Meticulous planning, comprehensiveness of tenacity
There are also RPG elements to consider; All this saving the world is tiring business, and your avatar will lose energy over time. You can kip your house to regain strength or grab a snack, but unlike your Disney heroes, you don’t have infinite energy to expend. Befriending characters means you can assign them tasks to make your life a little easier, like helping you scavenge for resources. You will have a bigger and better income when you have a friend helping you because you are the best of friends, having a lot of fun together…
The real gem of Dreamlight Valley is the landscaping and world building. Scrooge McDuck owns the store and is somehow less profitable than Tom Nook. It will sell all sorts of items for your home, world, and clothing, though you’ll unlock most of the furniture and props by completing quests and in the open world. There are over 1,000 customization options, so don’t worry about getting bored with your look. You can customize everything from clothes to body type and become whoever you want to be.
You can expand the size of your small dilapidated shack, pick it up and place it in any biome. Want a beach house inspired by Moana and Ariel? Do it! Or would you rather live near Pride Rock and pretend you’re a lion? Nobody is judging here. While you can’t create cliffs or rivers, you can take all the trees and rocks and move them around, creating a truly personalized experience that will hardly look like any other player’s valley. There are plans to link the game to social content, presumably to showcase their weird and wonderful homes, and the team hopes to be able to add co-op later so you can visit your friend’s world.
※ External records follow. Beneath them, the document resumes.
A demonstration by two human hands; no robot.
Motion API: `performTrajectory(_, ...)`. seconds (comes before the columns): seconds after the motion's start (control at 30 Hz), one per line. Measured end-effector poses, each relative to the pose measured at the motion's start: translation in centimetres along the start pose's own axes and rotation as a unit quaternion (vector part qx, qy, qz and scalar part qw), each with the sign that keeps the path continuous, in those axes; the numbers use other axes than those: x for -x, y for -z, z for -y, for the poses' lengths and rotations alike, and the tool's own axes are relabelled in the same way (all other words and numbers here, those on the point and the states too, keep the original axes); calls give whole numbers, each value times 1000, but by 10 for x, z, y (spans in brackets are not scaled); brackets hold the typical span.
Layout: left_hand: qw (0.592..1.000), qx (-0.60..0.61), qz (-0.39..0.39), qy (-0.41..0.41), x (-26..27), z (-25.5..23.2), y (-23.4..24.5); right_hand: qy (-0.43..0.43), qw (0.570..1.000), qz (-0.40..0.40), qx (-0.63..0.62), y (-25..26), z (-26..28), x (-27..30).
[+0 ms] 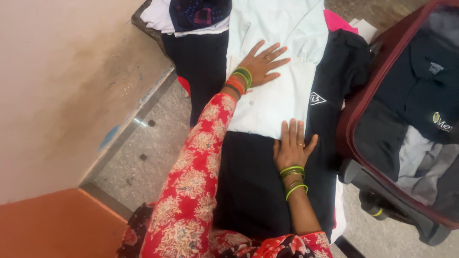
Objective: The person folds a white shirt and places it into an open suitcase. They then pick up a black shirt, fold it, and place it on top of a red and blue striped shirt that is lying on the floor.
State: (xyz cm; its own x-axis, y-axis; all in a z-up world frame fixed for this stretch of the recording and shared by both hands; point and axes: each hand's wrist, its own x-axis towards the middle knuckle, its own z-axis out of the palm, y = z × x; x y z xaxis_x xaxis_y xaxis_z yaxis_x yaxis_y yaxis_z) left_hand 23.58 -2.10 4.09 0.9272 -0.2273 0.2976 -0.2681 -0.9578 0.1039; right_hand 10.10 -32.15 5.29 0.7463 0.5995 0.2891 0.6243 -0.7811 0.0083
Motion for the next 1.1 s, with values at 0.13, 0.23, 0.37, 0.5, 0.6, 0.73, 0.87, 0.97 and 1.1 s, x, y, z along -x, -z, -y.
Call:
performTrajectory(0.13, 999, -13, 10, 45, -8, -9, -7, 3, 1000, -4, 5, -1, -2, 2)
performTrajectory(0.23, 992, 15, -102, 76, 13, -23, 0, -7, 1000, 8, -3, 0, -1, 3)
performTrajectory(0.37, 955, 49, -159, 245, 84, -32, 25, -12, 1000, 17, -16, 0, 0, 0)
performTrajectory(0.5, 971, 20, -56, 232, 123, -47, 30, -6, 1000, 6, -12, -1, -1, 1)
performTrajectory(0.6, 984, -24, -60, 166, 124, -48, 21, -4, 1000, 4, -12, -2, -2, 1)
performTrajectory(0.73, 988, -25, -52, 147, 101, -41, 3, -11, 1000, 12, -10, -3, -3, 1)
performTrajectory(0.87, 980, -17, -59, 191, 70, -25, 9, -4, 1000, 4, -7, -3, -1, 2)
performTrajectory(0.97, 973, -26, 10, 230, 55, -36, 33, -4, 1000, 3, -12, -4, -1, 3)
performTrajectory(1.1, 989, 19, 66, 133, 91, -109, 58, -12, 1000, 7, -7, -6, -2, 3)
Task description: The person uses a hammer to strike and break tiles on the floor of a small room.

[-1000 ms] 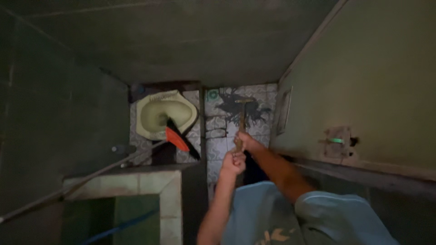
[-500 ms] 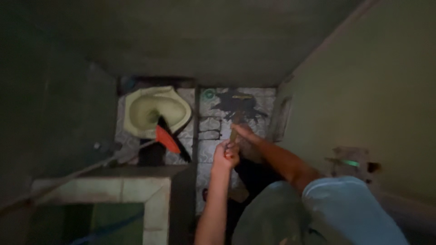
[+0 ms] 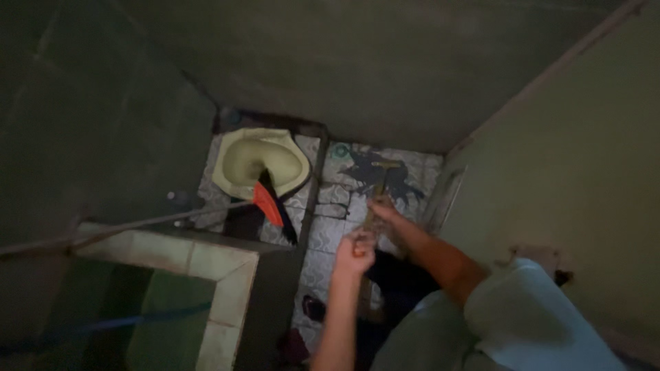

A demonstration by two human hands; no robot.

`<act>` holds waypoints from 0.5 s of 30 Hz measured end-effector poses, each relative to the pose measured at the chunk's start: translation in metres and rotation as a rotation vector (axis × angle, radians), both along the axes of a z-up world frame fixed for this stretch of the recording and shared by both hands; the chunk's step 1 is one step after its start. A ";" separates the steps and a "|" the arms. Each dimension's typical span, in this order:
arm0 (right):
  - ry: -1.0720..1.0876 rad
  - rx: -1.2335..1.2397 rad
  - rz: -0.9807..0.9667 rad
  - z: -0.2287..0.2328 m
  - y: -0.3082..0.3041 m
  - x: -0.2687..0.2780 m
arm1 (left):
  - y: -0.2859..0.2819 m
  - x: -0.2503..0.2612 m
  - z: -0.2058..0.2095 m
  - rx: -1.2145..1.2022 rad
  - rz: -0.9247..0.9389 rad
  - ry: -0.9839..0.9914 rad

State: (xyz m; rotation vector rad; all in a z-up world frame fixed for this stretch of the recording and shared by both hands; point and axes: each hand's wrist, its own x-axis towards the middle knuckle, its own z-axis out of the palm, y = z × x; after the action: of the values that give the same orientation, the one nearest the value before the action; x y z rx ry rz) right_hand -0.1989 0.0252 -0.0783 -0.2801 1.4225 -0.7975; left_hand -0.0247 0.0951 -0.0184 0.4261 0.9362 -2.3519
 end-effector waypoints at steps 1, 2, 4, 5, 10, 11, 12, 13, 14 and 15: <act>0.037 -0.056 0.036 -0.005 -0.009 -0.006 | 0.006 -0.009 0.000 -0.112 0.044 -0.029; 0.075 -0.116 0.075 -0.011 -0.017 -0.012 | 0.007 -0.017 0.000 -0.224 0.089 -0.059; 0.139 -0.215 0.112 -0.028 -0.037 -0.016 | -0.010 -0.029 -0.005 -0.278 0.056 -0.134; 0.173 -0.226 0.119 -0.039 -0.026 -0.015 | 0.005 -0.028 -0.007 -0.267 0.028 -0.175; 0.307 -0.296 0.127 -0.054 0.005 -0.014 | 0.030 -0.026 -0.016 0.073 0.158 -0.030; 0.314 -0.302 0.120 -0.057 0.012 -0.010 | 0.042 -0.026 -0.019 0.100 0.145 -0.001; 0.321 -0.307 0.113 -0.060 0.021 -0.005 | 0.053 -0.026 -0.020 0.077 0.175 -0.010; 0.328 -0.307 0.101 -0.061 0.028 -0.006 | 0.061 -0.032 -0.021 0.053 0.199 -0.012; 0.331 -0.311 0.093 -0.063 0.037 -0.005 | 0.067 -0.037 -0.023 0.029 0.222 -0.014; 0.336 -0.325 0.099 -0.064 0.039 -0.006 | 0.068 -0.039 -0.025 -0.007 0.210 -0.008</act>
State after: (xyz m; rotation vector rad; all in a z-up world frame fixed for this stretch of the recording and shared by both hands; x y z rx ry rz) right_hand -0.2045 0.0639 -0.1425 -0.7579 1.5727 -0.9293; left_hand -0.0641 0.1627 -0.0434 0.3175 0.9222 -2.1617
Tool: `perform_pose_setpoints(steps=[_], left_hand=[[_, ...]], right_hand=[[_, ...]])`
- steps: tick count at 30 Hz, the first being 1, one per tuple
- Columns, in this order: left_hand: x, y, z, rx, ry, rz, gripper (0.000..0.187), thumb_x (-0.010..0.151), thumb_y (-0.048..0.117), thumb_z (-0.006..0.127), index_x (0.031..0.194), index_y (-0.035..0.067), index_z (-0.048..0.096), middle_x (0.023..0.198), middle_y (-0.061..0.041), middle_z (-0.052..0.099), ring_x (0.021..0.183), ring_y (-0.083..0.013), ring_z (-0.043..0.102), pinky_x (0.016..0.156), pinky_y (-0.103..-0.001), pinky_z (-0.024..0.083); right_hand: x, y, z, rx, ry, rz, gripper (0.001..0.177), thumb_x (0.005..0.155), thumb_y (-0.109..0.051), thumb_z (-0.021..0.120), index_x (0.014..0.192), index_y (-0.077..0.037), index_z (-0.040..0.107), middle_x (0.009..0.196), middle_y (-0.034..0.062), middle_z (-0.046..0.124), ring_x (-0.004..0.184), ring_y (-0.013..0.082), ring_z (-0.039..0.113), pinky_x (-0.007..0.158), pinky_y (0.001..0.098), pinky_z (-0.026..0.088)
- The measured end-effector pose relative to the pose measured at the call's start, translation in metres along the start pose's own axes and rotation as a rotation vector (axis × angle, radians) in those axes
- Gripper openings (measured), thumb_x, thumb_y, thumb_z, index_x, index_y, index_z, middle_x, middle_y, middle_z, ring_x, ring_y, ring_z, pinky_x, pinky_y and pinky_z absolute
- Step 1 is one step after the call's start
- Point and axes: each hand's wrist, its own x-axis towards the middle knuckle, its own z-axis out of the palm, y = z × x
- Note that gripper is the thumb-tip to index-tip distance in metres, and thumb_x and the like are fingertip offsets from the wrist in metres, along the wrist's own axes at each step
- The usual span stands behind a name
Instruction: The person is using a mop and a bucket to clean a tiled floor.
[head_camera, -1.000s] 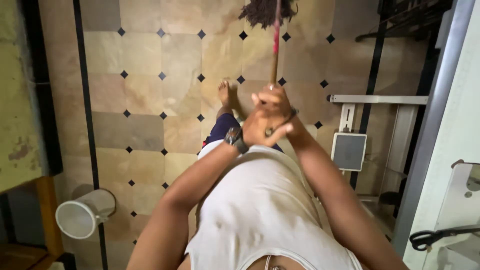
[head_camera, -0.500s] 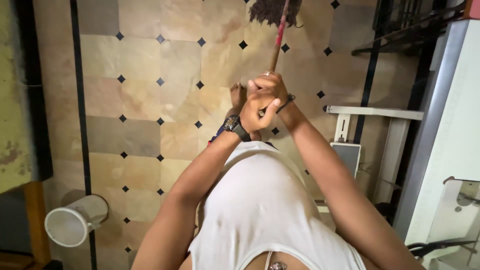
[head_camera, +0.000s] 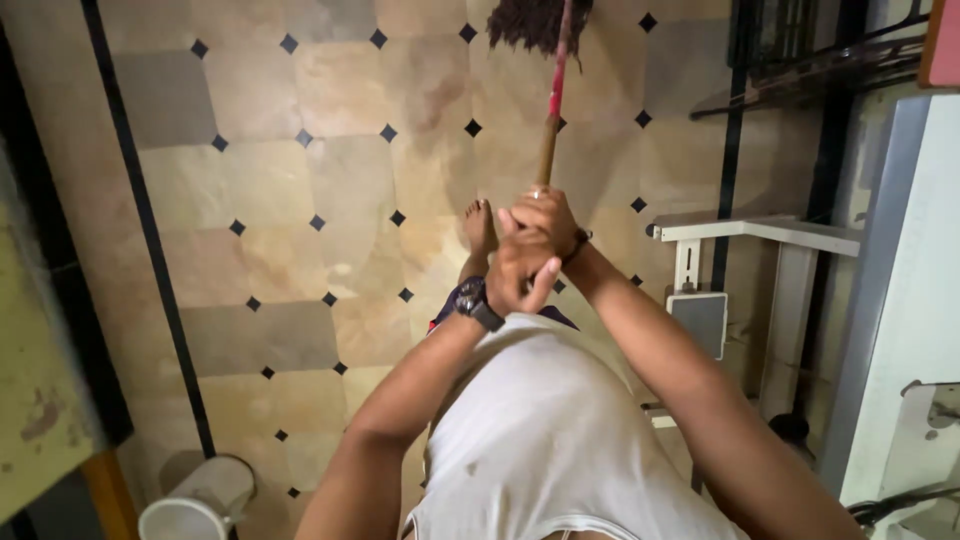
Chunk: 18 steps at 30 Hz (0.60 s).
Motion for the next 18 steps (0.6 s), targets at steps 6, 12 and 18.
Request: perform_pose_setpoints(steps=[6, 12, 18], left_hand=[[0.077, 0.014, -0.052, -0.032, -0.110, -0.066, 0.027, 0.099, 0.006, 0.056, 0.072, 0.001, 0.054, 0.072, -0.014, 0.055, 0.073, -0.0327, 0.055, 0.074, -0.041, 0.045], [0.100, 0.015, -0.059, -0.158, -0.253, 0.108, 0.027, 0.093, 0.005, 0.057, 0.066, 0.002, 0.053, 0.066, -0.014, 0.052, 0.066, -0.0323, 0.053, 0.066, -0.043, 0.044], [0.128, -0.046, -0.053, -0.072, -0.097, 0.185, 0.023, 0.093, 0.000, 0.053, 0.070, 0.002, 0.051, 0.069, -0.013, 0.052, 0.064, -0.0327, 0.051, 0.067, -0.047, 0.042]], right_hand=[[0.073, 0.006, -0.020, 0.039, 0.090, 0.042, 0.038, 0.093, 0.000, 0.067, 0.067, -0.006, 0.041, 0.062, 0.0092, 0.044, 0.057, 0.0310, 0.050, 0.057, 0.0435, 0.039], [0.086, -0.012, -0.031, 0.047, 0.189, 0.206, 0.036, 0.093, -0.001, 0.066, 0.067, -0.007, 0.042, 0.061, 0.0079, 0.042, 0.056, 0.0299, 0.048, 0.057, 0.0430, 0.038], [0.093, 0.003, -0.037, 0.008, 0.225, 0.231, 0.037, 0.094, -0.002, 0.066, 0.066, -0.007, 0.042, 0.060, 0.0073, 0.042, 0.055, 0.0291, 0.048, 0.055, 0.0428, 0.037]])
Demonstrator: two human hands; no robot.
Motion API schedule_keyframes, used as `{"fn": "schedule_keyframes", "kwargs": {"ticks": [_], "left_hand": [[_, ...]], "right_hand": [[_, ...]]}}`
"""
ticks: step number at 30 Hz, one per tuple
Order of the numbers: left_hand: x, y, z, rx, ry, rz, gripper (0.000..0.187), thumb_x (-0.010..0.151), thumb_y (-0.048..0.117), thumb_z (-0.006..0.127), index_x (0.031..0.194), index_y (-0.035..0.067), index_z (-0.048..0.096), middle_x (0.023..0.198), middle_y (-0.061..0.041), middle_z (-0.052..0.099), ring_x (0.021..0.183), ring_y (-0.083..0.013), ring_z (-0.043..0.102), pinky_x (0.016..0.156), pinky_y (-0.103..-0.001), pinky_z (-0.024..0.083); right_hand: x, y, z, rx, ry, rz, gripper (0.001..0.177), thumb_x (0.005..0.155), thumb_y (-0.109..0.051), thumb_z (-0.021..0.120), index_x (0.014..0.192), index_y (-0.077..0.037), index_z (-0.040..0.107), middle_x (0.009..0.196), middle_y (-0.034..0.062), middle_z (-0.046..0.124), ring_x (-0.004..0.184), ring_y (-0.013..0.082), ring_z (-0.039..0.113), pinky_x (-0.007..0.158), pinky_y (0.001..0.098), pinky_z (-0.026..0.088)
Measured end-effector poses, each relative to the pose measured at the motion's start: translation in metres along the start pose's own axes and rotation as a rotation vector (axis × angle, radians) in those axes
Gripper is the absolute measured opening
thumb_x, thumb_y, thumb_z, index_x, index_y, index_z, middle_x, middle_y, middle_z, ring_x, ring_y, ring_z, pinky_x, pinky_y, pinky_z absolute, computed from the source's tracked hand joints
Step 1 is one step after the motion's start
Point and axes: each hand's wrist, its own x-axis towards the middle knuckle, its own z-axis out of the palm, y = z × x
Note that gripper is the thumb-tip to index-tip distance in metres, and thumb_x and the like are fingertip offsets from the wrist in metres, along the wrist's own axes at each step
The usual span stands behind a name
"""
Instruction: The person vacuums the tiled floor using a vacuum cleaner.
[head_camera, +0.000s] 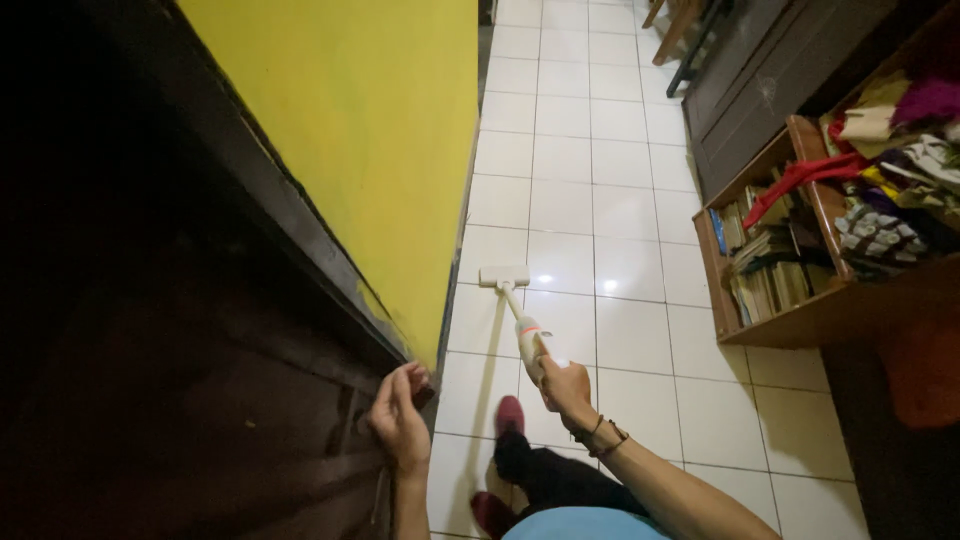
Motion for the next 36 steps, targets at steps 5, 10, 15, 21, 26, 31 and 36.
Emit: {"fn": "schedule_keyframes", "kwargs": {"ticks": [5,10,15,21,26,31,36], "left_hand": [[0.035,0.048,0.054,0.423,-0.168,0.239,0.029,0.104,0.022,0.055,0.112,0.0,0.071,0.112,-0.013,0.074,0.104,-0.0244,0.07,0.094,-0.036,0.054],[0.084,0.07,0.1,0.798,-0.334,0.499,0.031,0.096,0.021,0.061,0.122,0.004,0.069,0.137,-0.021,0.06,0.13,-0.0383,0.052,0.11,-0.047,0.041],[0.148,0.055,0.124,0.885,-0.345,0.609,0.039,0.097,0.022,0.06,0.131,0.003,0.064,0.152,-0.029,0.044,0.143,-0.0454,0.038,0.115,-0.052,0.034],[0.204,0.037,0.137,0.932,-0.223,0.684,0.025,0.102,0.021,0.057,0.116,0.006,0.071,0.135,-0.019,0.063,0.133,-0.0368,0.055,0.115,-0.049,0.041],[0.227,0.027,0.148,0.913,-0.197,0.758,0.023,0.102,0.019,0.057,0.111,0.004,0.072,0.126,-0.018,0.065,0.127,-0.0359,0.057,0.11,-0.048,0.043],[0.234,0.018,0.152,0.985,-0.172,0.832,0.018,0.1,0.015,0.06,0.106,0.004,0.072,0.123,-0.016,0.066,0.125,-0.0353,0.059,0.108,-0.047,0.046],[0.236,0.01,0.151,0.972,-0.14,0.849,0.015,0.098,0.012,0.061,0.103,0.003,0.072,0.12,-0.016,0.067,0.123,-0.0353,0.06,0.107,-0.046,0.048]], "right_hand": [[0.043,-0.02,0.017,0.065,0.027,0.027,0.043,0.085,-0.03,0.069,0.068,0.009,0.063,0.055,0.0134,0.059,0.04,0.0204,0.053,0.036,0.0353,0.039],[0.097,-0.048,0.054,0.105,0.038,0.034,0.038,0.084,-0.031,0.068,0.074,0.005,0.065,0.056,0.0094,0.059,0.041,0.0175,0.052,0.036,0.0339,0.038],[0.147,-0.066,0.07,0.09,-0.048,0.063,0.035,0.085,-0.031,0.066,0.082,0.004,0.064,0.059,0.0064,0.058,0.045,0.0144,0.052,0.038,0.0318,0.039],[0.126,-0.103,0.061,0.082,-0.224,0.143,0.03,0.087,-0.032,0.067,0.083,-0.003,0.061,0.062,0.0029,0.055,0.049,0.0137,0.05,0.044,0.0319,0.038],[0.078,-0.119,0.055,0.145,-0.363,0.119,0.031,0.093,-0.032,0.065,0.079,-0.005,0.059,0.062,0.0009,0.054,0.053,0.0106,0.051,0.049,0.0275,0.042],[0.062,-0.121,0.077,0.285,-0.398,0.094,0.024,0.091,-0.024,0.066,0.079,-0.005,0.06,0.062,-0.002,0.051,0.051,0.0089,0.045,0.048,0.0279,0.037],[0.079,-0.127,0.095,0.191,-0.345,0.067,0.024,0.09,-0.024,0.066,0.078,-0.004,0.058,0.059,-0.0012,0.051,0.047,0.0086,0.044,0.042,0.0284,0.036]]}}
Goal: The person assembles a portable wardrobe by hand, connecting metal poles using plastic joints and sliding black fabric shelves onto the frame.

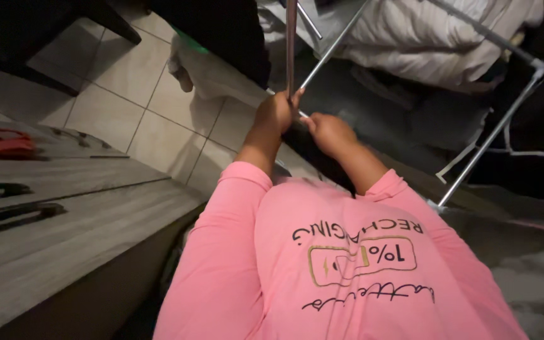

Currently, items can only be purchased with the in-game currency, Star Coins. They cannot be purchased for real money, although there are plans to make some exclusive items available for sale at the end of the early access period, depending on player feedback. After all, it wouldn’t be Disney without a little extra expense.
You never had a friend like me
Throughout the demo, I got to see some of my favorite characters and charming little details that capture the magic of Disney. While talking to a toy-sized Buzz Lightyear, I spotted Woody walking behind me. As he turned to say hello, however, he fell to the ground and played dead. It’s like Dr Who’s weeping angels only a thousand times less terrifying. After I turned my back on him, he made sure the coast was clear before turning back and leaving.
Each character has their own agenda, showing their feelings towards the Nightthorns scattered across the land – Angry Goofy is hilarious, by the way – and engaging in activities they enjoy, like fishing. You can even befriend the baby bunnies, squirrels, and turtles found in each biome, and once tamed, they’ll follow. Don’t pretend you don’t want a horde of cute animals following you around all the time.
Gameloft plans to update Dreamlight Valley well beyond its planned 2023 release, adding even more adventures and items. Having the option to solve some puzzles, decorate my house, and engage in some good old-fashioned quests sets it apart from its life simulator counterparts. I can’t stress enough how excited I am for this game. Disney content aside, if you’ve fallen in love with Animal Crossing and the like, you’ll be just as obsessed with the Dreamlight Valley life simulation/adventure/throwing clothes experience as I was with We Don’t Talk About Bruno. You can play the early access version by purchasing the Founder’s Pack on Steam or via Xbox Games Pass later this summer, so keep an eye on this space for a release date.